Ora anche l'accusa di islamofobia. Mentre Boris Johnson è sulla via del patibolo per il partygate, che potrebbe rivelarsi la sua condanna a morte politica, a infierire contro il premier inglese arriva anche la sua ex sottosegretaria ai Trasporti. La deputata conservatrice Nusrat Ghani, guarda caso, è anche vicepresidente del Comitato 1922, l'organismo del Partito Conservatore, che è composto da deputati senza ruoli di governo ma con il potere di avviare un voto di sfiducia al leader e primo ministro, ormai nell'aria da diversi giorni e già chiesto da una decina di parlamentari e promesso da altri 10 (in tutto ne servono 54). Ghani, 49 anni, nata nel 1972 nel Kashmir pachistano ma cresciuta a Birmingham, denuncia di essere stata rimossa dal suo incarico, nel rimpasto del febbraio 2020, perché musulmana, nonostante fosse diventata un simbolo di rinnovamento, quando nel 2015 diventò la prima deputata di fede islamica eletta nelle file dei Tories. A causare il suo «licenziamento» sarebbe stato proprio l'essere musulmana, circostanza che «metteva in imbarazzo i colleghi» e riferita da un funzionario di partito, che avrebbe riportato parole del capogruppo dei Tory alla Camera dei Comuni, Mark Spencer. Il diretto interessato rigetta le accuse come «totalmente false». E chiede a Ghani perché non abbia avviato una contestazione formale al partito, come le era stato consigliato da Johnson quando lei lo aveva incontrato e aveva denunciato. Ma Mrs Ghani insiste: «Fui io a chiedere a Johnson di avviare un'inchiesta». Ma nulla è mai successo.

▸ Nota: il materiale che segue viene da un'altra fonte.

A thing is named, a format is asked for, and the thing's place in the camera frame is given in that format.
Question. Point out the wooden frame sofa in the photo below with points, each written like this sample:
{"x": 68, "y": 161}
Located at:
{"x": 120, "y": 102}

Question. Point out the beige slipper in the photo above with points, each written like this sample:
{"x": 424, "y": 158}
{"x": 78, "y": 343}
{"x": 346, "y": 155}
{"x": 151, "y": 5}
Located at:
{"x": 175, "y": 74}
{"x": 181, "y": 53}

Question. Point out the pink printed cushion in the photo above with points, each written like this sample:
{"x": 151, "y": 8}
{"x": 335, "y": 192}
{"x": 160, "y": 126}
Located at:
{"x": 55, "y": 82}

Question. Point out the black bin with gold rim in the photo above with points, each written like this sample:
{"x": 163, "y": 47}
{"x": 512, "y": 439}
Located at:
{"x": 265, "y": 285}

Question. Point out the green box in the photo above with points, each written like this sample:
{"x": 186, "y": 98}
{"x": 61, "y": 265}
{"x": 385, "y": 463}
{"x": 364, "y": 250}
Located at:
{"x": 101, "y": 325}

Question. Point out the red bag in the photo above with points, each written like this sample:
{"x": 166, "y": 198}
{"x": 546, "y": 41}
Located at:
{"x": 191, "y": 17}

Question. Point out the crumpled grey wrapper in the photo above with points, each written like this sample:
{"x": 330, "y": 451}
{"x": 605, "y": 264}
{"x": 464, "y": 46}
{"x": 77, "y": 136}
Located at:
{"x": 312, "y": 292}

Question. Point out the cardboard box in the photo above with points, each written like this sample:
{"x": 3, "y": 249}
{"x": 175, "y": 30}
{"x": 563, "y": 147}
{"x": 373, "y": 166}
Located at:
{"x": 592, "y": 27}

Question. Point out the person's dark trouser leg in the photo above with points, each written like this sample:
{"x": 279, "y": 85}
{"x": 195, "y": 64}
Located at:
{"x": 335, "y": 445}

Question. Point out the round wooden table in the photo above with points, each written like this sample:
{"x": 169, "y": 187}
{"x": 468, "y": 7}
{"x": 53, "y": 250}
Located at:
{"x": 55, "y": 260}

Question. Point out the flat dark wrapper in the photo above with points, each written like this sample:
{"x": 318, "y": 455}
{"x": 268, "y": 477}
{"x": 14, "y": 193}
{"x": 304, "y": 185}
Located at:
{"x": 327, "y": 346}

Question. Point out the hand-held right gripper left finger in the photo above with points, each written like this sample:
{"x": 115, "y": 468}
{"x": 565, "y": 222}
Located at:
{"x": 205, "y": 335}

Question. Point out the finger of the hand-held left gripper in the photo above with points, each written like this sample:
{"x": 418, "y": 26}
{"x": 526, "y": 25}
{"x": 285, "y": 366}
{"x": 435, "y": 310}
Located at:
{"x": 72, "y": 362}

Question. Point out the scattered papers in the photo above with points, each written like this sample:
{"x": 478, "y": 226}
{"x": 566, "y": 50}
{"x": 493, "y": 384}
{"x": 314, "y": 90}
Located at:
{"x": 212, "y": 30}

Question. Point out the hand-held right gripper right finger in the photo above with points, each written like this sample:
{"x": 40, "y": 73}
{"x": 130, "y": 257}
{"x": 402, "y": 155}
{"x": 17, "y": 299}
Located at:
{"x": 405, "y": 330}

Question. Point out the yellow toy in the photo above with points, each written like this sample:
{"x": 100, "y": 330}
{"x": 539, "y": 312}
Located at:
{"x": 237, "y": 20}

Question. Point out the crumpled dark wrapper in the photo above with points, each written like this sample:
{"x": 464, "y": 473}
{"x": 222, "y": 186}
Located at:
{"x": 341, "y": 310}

Le accuse di Ghani complicano una settimana cruciale per il destino di BoJo. Oggi il suo nemico numero uno, l'ex braccio destro e consulente politico, Dominic Cummings, vedrà la temuta Sue Gray, l'alta funzionaria che entro la fine della settimana trarrà le conclusioni dell'inchiesta sulle feste di governo durante i lockdown. Boris spera di cavarsela, pronto a sventolare il successo della fine delle restrizioni anti-Covid che fa del Regno Unito il primo Paese a uscire dall'ondata Omicron per «convivere» con il virus. Ma le cose potrebbero mettersi male per BoJo. Cummings dal suo blog ha raccontato di aver avvisato lui stesso il premier che i party avrebbero potuto violare le regole e di essere pronto a ripeterlo sotto giuramento, mentre Johnson sostiene di essere convinto di aver partecipato a «riunioni di lavoro».
Ecco perché le accuse di Lady Ghani sono guai che si aggiungono a guai e trasformano le prossime ore in una via crucis per il primo ministro. Due ministri musulmani del governo, Sajid Javid alla Salute e Nadhim Zahawi all'Istruzione, chiedono un'inchiesta indipendente. La deputata denuncia di essere stata avvertita che se avesse continuato a sollevare la questione, sarebbe stata «ostracizzata» dai colleghi e la sua «carriera e reputazione distrutte».
L'accusa fa il paio con le denunce di minacce ad altri deputati conservatori, che raccontano di essere stati avvicinati da colleghi e intimiditi con richieste di lealtà, per evitare un voto di sfiducia al premier. In settimana il deputato Tory, William Wragg, tra gli accusatori, incontrerà i detective di Scotland Yard. C'è il rischio che la polizia apra un'inchiesta sulle minacce.